Across the data below, how many lines hold "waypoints"? Answer with that number and nothing else.

╭─ INFORMATION SUPPLIED

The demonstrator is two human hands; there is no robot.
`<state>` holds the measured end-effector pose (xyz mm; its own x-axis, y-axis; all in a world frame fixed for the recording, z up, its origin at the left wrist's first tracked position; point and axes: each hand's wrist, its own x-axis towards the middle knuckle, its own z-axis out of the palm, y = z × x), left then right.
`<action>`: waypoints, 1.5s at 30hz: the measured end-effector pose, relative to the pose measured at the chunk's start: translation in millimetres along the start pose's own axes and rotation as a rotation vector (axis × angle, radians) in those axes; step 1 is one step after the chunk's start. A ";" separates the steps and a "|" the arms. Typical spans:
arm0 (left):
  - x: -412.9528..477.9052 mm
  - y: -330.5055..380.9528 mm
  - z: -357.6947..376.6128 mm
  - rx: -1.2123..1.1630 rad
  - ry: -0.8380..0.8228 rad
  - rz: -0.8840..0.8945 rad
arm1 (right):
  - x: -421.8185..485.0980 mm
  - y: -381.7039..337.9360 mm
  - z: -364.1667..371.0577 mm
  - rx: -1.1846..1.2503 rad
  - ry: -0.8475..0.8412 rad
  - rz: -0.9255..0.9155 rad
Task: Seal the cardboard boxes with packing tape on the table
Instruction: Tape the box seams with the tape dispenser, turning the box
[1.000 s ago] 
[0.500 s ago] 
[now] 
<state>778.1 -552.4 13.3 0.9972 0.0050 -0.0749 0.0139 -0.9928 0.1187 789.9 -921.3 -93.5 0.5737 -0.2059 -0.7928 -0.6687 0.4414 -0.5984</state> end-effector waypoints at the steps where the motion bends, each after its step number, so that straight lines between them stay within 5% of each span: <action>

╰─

**SOLUTION FOR THIS PROBLEM:**
2